Sandro Schärer, c’est un nom qui ne fait pas encore l’unanimité sur la scène européenne. L’arbitre helvétique peut certes se targuer d’un beau palmarès sur le papier : il a dirigé la finale de la Ligue des Nations 2025 à Munich — tiens, tiens — avec Ruiz, Vitinha, Mendes et Neves au programme, ainsi que la Supercoupe d’Europe 2025. Deux rendez-vous prestigieux, incontestablement. Mais sa culture de la Ligue des champions reste mince : seulement 19 matches au compteur au total en C1, ce qui en fait l’un des arbitres les moins expérimentés pouvant prétendre à une demi-finale de la compétition reine de l’UEFA. Pour un match à cet enjeu, le choix interpelle.
Ce qui interpelle encore davantage, c’est la trajectoire de Schärer au cours de la saison en cours. L’UEFA ne l’avait plus sollicité en Ligue des champions depuis… le huitième de finale retour entre le Sporting Portugal et Bodø/Glimt. Un match loin des sommets de l’élite. Depuis, il avait été redirigé vers l’Europa League, arbitrant notamment le quart de finale retour entre Bologne et Aston Villa. Autrement dit, l’instance européenne elle-même ne le jugeait pas encore prêt pour les phases finales de la C1 — jusqu’à cette nomination surprise pour l’une des deux demi-finales les plus attendues du continent.
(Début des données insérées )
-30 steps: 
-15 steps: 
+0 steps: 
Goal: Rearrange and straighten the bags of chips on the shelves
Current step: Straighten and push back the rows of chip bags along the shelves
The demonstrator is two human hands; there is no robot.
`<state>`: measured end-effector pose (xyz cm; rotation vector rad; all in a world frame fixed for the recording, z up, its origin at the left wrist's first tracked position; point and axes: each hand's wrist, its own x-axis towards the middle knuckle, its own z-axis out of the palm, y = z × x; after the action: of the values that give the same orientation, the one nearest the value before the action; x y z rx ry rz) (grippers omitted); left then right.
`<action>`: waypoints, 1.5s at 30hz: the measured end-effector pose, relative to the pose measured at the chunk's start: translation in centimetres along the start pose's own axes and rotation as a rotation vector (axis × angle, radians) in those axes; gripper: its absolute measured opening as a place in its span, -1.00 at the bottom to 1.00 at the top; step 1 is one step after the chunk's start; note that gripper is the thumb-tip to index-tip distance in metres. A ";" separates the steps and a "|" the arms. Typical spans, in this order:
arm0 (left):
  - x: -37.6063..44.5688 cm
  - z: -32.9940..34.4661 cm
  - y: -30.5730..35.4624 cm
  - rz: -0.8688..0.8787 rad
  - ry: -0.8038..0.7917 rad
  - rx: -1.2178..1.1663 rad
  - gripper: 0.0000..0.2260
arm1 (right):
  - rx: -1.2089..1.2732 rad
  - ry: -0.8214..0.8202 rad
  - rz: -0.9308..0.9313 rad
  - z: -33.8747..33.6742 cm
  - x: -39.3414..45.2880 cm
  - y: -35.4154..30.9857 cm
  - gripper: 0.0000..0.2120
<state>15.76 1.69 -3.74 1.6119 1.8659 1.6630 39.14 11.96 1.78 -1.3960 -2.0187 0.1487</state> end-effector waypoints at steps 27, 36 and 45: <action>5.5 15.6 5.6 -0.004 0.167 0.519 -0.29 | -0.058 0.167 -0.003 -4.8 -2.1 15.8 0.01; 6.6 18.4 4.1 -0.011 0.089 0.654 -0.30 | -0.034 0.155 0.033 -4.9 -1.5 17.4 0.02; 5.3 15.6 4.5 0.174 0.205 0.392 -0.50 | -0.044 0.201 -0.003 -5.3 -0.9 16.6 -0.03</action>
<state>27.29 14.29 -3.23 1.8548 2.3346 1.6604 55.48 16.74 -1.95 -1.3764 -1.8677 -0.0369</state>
Reste enfin la question qui fâche : celle de la neutralité. L’UEFA s’est toujours montrée intransigeante sur ce principe, veillant scrupuleusement à ne pas désigner un arbitre issu d’un pays en lien avec les clubs en présence. Or Sandro Schärer est Suisse allemand — germanophone, donc culturellement et linguistiquement ancré dans le monde alémanique, celui du Bayern Munich. Un détail ? Peut-être. Mais le football a la mémoire longue. Il y a quelques années, le LOSC avait vivement protesté après un match arbitré par Schärer contre le Borussia Dortmund, estimant avoir été lésé. L’histoire ne se répète pas toujours — mais elle bégaie parfois au mauvais moment.